When the Scaffold Comes Down
As parents, we live our lives caring for and guiding our children. And when they start to get independent in high school, more so in college, then get jobs and move away, it leaves a big hole in our lives. We’d built something, and then all of a sudden, it’s gone. We have to look for something to fill that space.
But when parents say, “I’m going to take care of you forever,” it’s not a love story. It’s a horror story! You have to give your kids light and space to grow.
From the first brick of your child’s building, from the first plank of your scaffold, you are rising and growing together, in constant connection and communication. The scaffold is an essential part of the building’s construction. Tools and materials come up via the scaffold. The scaffold guides and supports, provides a safety net for catching pieces as they fall. And then, eventually, the day comes when the building is complete, and the scaffolding is superfluous.

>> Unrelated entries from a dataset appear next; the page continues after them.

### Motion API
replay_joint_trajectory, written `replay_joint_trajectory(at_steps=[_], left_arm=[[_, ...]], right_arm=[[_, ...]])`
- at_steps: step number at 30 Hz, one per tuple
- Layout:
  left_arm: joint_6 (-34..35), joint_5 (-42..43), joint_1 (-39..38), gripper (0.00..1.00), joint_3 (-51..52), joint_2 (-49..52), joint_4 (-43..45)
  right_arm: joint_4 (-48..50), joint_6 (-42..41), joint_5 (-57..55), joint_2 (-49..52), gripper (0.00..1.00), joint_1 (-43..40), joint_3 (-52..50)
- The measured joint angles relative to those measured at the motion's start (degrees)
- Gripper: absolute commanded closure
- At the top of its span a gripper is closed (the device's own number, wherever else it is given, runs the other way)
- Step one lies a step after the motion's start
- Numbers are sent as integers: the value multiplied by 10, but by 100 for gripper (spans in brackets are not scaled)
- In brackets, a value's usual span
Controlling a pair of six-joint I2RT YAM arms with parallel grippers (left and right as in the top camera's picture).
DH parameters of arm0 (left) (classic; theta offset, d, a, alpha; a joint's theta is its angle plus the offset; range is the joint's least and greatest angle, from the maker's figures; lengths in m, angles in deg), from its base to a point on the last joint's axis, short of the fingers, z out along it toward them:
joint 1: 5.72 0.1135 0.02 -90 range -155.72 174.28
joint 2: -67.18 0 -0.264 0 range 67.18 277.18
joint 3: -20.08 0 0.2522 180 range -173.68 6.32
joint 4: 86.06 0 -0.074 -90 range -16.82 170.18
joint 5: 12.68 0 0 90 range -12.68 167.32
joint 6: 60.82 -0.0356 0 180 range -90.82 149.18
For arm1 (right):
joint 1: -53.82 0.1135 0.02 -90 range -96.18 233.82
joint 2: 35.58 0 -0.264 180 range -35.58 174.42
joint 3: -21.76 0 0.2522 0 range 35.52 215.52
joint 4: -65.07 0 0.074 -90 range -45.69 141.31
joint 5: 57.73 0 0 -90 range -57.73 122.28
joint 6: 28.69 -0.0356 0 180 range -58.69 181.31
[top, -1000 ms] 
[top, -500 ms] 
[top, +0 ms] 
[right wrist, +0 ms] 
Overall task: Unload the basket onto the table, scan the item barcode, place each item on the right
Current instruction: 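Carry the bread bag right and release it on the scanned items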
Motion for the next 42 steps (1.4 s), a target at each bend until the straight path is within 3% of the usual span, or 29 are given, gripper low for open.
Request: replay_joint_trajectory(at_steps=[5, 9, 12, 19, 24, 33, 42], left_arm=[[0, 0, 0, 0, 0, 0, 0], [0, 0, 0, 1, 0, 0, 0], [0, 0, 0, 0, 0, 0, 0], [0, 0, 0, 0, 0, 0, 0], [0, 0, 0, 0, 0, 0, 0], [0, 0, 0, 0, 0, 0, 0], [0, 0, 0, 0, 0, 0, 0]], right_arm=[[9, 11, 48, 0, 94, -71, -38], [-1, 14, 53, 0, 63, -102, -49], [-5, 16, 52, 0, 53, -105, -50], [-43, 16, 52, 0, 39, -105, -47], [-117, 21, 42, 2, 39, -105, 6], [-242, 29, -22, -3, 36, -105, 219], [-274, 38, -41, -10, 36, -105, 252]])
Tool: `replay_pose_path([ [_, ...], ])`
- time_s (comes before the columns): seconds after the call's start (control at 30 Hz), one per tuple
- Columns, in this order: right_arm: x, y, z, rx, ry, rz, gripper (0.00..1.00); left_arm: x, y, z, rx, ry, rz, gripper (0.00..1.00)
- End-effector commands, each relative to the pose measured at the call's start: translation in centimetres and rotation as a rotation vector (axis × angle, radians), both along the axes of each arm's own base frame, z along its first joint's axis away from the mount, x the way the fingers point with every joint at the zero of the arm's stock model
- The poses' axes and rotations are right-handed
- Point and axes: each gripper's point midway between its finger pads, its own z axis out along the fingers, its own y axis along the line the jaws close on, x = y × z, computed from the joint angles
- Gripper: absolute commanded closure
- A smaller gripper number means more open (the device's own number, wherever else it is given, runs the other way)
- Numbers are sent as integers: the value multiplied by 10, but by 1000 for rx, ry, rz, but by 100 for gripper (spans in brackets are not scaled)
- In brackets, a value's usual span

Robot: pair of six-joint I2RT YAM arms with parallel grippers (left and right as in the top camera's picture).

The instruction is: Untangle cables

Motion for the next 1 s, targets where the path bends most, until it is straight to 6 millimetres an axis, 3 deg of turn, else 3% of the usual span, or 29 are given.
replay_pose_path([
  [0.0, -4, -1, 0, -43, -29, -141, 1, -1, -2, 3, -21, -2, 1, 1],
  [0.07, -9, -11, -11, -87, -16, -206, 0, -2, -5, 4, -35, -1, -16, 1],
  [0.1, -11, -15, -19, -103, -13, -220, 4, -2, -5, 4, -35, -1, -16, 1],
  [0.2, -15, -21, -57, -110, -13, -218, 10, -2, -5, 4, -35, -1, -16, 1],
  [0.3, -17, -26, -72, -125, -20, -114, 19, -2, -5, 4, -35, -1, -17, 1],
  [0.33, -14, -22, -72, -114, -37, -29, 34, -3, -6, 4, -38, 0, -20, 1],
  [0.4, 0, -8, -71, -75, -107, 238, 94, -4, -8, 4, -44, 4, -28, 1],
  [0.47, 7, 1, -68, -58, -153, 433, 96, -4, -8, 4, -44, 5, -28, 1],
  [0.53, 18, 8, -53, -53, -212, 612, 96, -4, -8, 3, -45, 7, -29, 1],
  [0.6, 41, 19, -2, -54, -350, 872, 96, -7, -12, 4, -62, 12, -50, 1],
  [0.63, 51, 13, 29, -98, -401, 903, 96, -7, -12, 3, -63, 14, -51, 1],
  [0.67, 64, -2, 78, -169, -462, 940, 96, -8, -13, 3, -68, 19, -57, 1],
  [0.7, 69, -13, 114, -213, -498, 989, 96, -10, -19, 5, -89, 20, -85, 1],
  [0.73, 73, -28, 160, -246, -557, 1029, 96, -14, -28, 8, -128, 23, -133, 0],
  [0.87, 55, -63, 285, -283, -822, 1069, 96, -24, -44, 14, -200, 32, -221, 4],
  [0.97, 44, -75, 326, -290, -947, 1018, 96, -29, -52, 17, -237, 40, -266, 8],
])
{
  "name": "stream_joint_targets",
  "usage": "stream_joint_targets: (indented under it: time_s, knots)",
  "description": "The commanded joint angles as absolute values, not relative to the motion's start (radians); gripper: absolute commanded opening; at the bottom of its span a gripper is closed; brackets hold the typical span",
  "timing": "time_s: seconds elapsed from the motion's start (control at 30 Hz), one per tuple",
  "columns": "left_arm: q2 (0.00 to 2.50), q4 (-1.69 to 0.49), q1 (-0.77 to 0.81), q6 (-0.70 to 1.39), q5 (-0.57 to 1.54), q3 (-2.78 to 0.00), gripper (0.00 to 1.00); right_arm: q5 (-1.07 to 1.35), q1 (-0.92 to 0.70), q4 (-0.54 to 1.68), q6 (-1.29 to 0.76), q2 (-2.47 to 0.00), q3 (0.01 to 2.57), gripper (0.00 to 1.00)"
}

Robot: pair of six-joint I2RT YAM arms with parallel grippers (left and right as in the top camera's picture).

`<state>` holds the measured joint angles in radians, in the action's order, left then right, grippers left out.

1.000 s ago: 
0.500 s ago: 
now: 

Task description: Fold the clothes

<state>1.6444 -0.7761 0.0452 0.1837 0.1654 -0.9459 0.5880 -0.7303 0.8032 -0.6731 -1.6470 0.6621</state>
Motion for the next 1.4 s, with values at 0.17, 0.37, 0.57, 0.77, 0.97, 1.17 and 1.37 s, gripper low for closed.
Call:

Remember and then remind yourself once again: The scaffold was never meant to be permanent. Its purpose is to lend structure and support, and it necessarily becomes less and less important over time, until it’s not needed at all. Getting rid of it might make you nervous, but if your child is ready, it has to come down. Otherwise, it just blocks the view.
Dismantling the scaffold will be your moment of glory. You can stand back and admire the fine, strong building you raised with pride and joy. And then you can set off to build something new that’s completely your own.